> _Exercise directions_:
Beginning with the line below that contains "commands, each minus" and ending with the line that contains "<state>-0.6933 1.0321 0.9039", retype every line exactly. Pictures are not copied.

Collection entries:
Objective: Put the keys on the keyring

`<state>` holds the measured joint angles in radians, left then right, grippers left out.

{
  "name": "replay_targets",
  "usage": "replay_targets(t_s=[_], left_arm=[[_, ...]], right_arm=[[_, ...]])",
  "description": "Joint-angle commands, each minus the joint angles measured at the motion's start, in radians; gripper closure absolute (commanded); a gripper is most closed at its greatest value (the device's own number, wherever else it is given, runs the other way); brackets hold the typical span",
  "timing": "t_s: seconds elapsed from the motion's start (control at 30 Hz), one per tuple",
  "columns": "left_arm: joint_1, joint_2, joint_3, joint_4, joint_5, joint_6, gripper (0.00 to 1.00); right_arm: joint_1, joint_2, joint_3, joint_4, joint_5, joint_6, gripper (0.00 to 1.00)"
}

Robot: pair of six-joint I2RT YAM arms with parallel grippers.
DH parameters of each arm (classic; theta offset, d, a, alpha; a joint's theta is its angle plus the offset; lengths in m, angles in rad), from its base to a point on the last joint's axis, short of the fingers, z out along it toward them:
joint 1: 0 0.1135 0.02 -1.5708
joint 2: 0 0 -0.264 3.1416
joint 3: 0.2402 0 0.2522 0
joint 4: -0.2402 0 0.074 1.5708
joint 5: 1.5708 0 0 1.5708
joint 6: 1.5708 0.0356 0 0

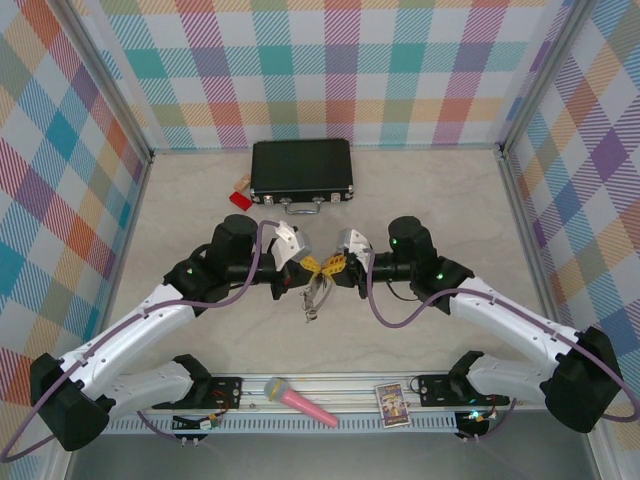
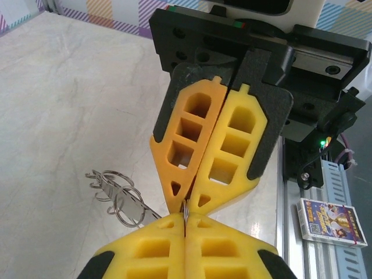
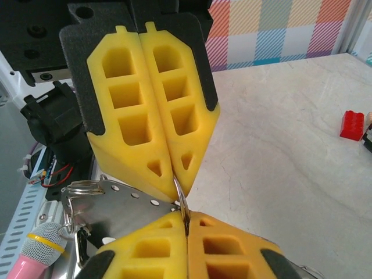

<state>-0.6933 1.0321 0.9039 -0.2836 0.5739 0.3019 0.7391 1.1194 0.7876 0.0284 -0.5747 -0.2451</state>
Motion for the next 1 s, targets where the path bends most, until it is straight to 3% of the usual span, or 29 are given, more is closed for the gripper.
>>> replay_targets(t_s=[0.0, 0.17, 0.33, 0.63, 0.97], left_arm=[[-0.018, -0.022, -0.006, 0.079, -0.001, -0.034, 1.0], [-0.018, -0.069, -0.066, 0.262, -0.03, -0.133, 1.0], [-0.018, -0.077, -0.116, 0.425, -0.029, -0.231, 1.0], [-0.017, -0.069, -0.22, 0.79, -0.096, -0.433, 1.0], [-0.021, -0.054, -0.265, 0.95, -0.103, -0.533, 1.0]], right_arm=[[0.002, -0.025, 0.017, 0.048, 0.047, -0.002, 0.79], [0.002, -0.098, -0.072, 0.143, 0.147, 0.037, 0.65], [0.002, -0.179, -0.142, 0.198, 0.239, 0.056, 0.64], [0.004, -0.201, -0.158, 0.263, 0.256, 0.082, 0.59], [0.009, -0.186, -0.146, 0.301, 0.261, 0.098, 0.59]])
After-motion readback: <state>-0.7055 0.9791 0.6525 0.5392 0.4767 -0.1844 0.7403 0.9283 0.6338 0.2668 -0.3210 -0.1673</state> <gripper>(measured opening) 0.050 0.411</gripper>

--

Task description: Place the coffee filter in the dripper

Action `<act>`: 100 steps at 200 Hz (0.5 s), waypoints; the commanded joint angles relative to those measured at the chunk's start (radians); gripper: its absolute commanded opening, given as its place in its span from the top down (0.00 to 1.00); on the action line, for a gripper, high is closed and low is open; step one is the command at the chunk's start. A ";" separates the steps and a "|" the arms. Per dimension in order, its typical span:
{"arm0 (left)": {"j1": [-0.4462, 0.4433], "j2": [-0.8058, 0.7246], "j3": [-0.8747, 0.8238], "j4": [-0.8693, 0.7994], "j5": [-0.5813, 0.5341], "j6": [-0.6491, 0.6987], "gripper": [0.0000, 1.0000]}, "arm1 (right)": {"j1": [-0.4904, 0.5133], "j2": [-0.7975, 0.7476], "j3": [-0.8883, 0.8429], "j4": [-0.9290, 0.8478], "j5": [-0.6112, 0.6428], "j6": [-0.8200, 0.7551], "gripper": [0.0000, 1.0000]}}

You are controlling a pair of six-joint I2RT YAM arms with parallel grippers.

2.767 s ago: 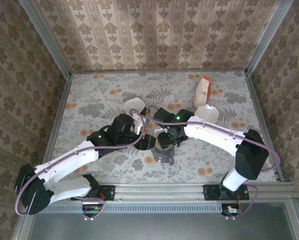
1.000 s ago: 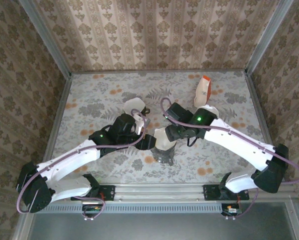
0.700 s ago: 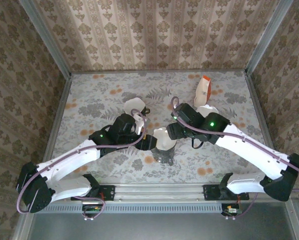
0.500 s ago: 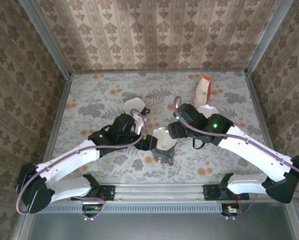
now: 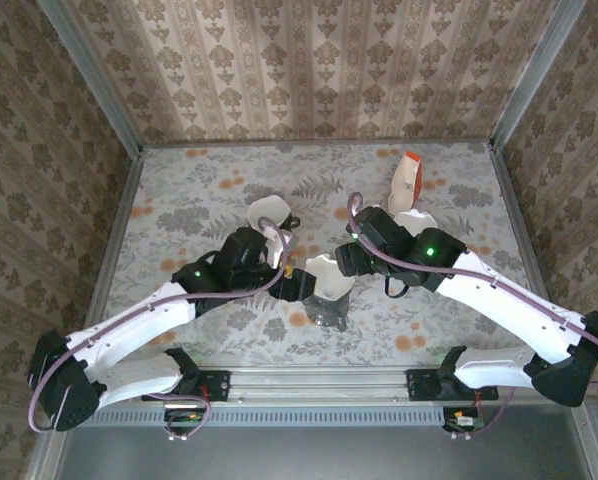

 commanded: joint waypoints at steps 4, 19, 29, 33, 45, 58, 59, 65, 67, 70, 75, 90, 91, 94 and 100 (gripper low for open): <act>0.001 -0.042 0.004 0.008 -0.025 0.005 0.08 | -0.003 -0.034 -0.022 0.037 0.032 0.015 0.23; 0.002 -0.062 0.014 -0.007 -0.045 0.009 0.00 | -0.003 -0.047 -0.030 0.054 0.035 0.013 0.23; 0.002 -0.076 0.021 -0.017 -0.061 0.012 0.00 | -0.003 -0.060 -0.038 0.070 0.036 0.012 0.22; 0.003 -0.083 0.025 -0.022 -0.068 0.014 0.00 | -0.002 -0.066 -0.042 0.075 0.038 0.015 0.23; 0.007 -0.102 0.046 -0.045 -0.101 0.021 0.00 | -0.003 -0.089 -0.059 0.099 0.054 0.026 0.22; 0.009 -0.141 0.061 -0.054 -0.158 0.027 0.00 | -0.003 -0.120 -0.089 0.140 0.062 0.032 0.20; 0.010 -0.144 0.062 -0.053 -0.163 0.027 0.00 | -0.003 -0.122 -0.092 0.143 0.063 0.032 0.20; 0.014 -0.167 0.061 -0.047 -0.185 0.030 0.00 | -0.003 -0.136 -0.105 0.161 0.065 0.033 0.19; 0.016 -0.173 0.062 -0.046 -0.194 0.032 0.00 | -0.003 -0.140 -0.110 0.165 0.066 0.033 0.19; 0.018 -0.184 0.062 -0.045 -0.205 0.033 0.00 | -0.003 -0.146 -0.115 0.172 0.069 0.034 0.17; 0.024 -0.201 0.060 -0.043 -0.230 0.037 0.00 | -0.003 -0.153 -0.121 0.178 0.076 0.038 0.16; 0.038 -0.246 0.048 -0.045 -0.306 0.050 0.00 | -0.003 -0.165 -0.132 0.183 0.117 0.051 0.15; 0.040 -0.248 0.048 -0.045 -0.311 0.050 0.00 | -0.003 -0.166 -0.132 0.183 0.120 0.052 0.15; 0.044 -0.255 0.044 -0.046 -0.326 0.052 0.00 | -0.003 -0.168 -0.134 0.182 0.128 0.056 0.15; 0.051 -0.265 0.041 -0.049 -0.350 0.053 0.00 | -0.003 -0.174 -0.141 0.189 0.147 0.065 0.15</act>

> _Answer space_:
  "description": "Joint-angle commands, each minus the joint angles measured at the motion's start, in radians; gripper closure absolute (commanded); a gripper is most closed at its greatest value (the device's own number, wherever else it is given, runs the other way); brackets hold the typical span",
  "timing": "t_s: seconds elapsed from the motion's start (control at 30 Hz), one per tuple",
  "columns": "left_arm: joint_1, joint_2, joint_3, joint_4, joint_5, joint_6, gripper (0.00 to 1.00); right_arm: joint_1, joint_2, joint_3, joint_4, joint_5, joint_6, gripper (0.00 to 1.00)"
}

Robot: pair of six-joint I2RT YAM arms with parallel grippers.
DH parameters of each arm (classic; theta offset, d, a, alpha; a joint's theta is its angle plus the offset; lengths in m, angles in rad), from its base to a point on the last joint's axis, short of the fingers, z out along it toward them:
joint 1: 0 0.1135 0.02 -1.5708
joint 2: 0 0 -0.264 3.1416
joint 3: 0.2402 0 0.2522 0
joint 4: -0.2402 0 0.074 1.5708
joint 5: 1.5708 0 0 1.5708
joint 6: 1.5708 0.0356 0 0


<state>-0.6933 1.0321 0.9039 -0.2836 0.5739 0.3019 0.7391 1.1194 0.7876 0.0284 -0.5747 -0.2451</state>

The exercise calls for nothing more.